En un momento determinado de Peace to us in our dreams, el padre que interpreta el propio Sharunas Bartas, se refiere a nuestra incapacidad para comprender la realidad circundante, y a nosotros mismos en tanto integrantes de la misma, en toda su vastísima extensión. Limitados por una visión del mundo sujeta a nuestra propia experiencia (y a nuestra incapacidad para gozar de cualquier otro tipo de perspectiva que no sea la estrictamente personal), estamos condenados a desconocer gran parte de lo que nos rodea, a vivir en un estado en el que realidad e imaginación (lo que es y lo que creemos que es) se confunden. Dudar es bueno y humano, sigue diciendo el personaje. Aunque, mediante el lenguaje, intentemos arrojar luz sobre aquello que nos inquieta, preocupa u obsesiona, o simplemente darnos a conocer ante los demás o ante nosotros mismos, siempre van a existir franjas de sombra donde gobierna el misterio, la incertidumbre, la impotencia que surge ante lo desconocido. Consciente de ello, se diría que Bartas, con humildad y sabiduría, pretende instaurar su narración en un territorio enigmático en el que el constante murmullo de la naturaleza acoge el deambular incierto de unos personajes que son apenas interrogantes dentro del curso del relato: un padre, su hija y su joven pareja, decididos los tres a pasar unos días en su casa de campo, y los tres marcados, en mayor o menor medida, por la figura de una madre ausente y por las insatisfacciones y angustias que jalonan su cotidianidad.
Durante gran parte del metraje, la película se mueve en la superficie, hurtándonos la posibilidad de desentrañar lo que subyace bajo las sosegadas imágenes que filma el lituano. La información de que disponemos para conocer a los personajes es mínima: apenas un conato de crispación psicológica, revelada en plena interpretación de un concierto de música clásica, sirve para reflejar la inestabilidad de la joven violonchelista, no así para determinar las causas, tan opacas, en principio, como los caracteres del resto de personajes. Bartas dedica mucho tiempo a filmar sus rostros, sus gestos, sus silencios y, principalmente, su forma de interactuar con el entorno, cuyas características remiten vagamente al universo de Tarkovsky (pienso en El espejo: la cabaña en el bosque, los interiores lúgubremente iluminados, la atención a los movimientos de la naturaleza…). Orquestando una narrativa callada y lírica en la que la trama avanza por derroteros inciertos y desconcertantes, Bartas pone aún más al espectador contra las cuerdas cuando se decide a perfilar las relaciones entre los tres personajes principales y los tres secundarios, representados por una pareja madura mal avenida y su hijo, aficionado al vagabundeo y los hurtos de poca monta. Aquí prima la ambigüedad y el artificio, no queda claro si porque el autor de Tres días quiere jugar al despiste privándonos de asideros que nos permitan descifrar las conexiones entre los personajes, o bien si, queriendo arribar a cierta trascendencia, se deja arrastrar por unos diálogos que rechazan de pleno el naturalismo (la chocante escena de la visita de la chica a la vecina).

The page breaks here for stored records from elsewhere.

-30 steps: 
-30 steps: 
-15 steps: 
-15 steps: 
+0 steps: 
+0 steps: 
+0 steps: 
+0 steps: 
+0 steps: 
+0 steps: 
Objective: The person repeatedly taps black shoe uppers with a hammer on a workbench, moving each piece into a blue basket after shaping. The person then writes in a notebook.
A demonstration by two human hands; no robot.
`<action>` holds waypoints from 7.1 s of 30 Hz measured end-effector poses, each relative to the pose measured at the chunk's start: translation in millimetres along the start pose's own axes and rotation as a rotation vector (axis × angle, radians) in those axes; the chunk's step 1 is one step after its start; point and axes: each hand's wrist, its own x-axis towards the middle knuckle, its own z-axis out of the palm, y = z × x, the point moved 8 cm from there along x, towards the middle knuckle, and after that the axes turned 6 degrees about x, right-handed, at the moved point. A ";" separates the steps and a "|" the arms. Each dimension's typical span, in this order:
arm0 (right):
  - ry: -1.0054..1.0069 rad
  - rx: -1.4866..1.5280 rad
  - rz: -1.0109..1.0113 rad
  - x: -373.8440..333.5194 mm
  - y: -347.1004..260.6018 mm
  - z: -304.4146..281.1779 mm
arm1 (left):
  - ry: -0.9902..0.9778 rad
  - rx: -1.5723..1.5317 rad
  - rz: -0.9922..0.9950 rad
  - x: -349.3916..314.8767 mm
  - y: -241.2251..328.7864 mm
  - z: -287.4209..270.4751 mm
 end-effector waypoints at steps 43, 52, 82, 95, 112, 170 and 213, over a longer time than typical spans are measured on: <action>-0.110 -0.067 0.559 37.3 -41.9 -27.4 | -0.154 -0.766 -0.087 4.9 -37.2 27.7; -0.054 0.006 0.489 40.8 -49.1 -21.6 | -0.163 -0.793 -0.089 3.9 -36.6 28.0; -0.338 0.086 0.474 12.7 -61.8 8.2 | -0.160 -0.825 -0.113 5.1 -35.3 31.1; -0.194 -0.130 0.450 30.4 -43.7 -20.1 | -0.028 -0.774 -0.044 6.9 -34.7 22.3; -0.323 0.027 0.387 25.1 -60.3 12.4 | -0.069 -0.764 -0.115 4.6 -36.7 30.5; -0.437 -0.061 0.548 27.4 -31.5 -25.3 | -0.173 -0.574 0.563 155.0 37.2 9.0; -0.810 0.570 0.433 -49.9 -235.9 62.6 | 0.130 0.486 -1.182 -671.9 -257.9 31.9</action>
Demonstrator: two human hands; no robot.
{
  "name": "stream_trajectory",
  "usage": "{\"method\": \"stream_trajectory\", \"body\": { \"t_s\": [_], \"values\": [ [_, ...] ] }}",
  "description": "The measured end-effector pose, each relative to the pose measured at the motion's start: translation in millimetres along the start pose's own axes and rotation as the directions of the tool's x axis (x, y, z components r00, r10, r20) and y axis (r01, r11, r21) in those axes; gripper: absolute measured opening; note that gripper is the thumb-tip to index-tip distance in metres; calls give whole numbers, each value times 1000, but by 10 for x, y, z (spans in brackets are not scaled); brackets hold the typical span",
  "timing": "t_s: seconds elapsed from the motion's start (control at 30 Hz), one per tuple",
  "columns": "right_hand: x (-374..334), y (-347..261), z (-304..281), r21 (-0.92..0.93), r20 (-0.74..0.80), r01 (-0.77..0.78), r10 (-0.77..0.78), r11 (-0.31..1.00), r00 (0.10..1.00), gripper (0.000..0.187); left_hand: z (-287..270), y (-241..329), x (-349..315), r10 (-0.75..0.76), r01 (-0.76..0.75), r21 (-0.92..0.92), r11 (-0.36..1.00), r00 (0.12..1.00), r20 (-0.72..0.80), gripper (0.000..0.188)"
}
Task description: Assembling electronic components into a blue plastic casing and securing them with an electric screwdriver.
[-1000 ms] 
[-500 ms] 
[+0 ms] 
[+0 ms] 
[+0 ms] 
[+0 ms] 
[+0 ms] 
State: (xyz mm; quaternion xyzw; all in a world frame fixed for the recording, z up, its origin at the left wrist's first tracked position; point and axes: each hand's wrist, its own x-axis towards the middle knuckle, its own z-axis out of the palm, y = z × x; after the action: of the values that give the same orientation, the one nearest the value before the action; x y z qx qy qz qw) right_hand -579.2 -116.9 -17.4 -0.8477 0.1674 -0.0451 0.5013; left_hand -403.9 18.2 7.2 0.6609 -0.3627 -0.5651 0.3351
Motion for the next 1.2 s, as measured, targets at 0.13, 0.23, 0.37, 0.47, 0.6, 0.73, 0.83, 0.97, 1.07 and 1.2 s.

Asimismo, las propias interpretaciones rozan un cierto amateurismo que no merma, en cualquier caso, ni el grado de verdad ni la altura poética que llega a alcanzar la cinta.
Es, de todos modos, cuando la película se permite verbalizar algunas de las inquietudes de sus personajes cuando ésta se vuelve más apasionante, conectando la generosa carga lírica de sus imágenes con las tribulaciones internas de unas criaturas que dialogan, de forma desnuda y con una serenidad impropia del cine convencional, sobre la fragilidad humana, el ego, la relatividad de la maldad y la bondad, la impostura, el cambio y el incierto porvenir. Bartas (a través del personaje del padre) reflexiona sobre todo ello sin ánimo de pontificar, beneficiándose de las muchas zonas de sombra que ostentan todos los personajes (incluido el suyo propio), y es este desconocimiento o esta falta de información la que contribuye a magnificar el poderío y la clarividencia filosófica de unas escenas (las que muestran al padre dialogando con la hija y con su amante) cargadas de una intimidad tierna, pesada y enigmática. El misterio, en fin, constituye el motor de la vida y de la propia película, que de hecho pierde pie cuando prefiere explicitar las motivaciones psicológicas (y sus consecuencias) de algunos personajes (el problemático rol del adolescente), rompiendo el tono profundamente extraño de la cinta y haciendo que la narración se vuelva un tanto torpe y abrupta, como si la necesidad de dar respuestas a las preguntas de la hija pequeña empujaran a Bartas hacia un cine en el que la acción muestra más de lo aconsejado, neutralizando en parte el misterio que había vertebrado toda la función. Porque Peace to us in our dreams perdura no tanto por lo que dice, sino por lo que calla.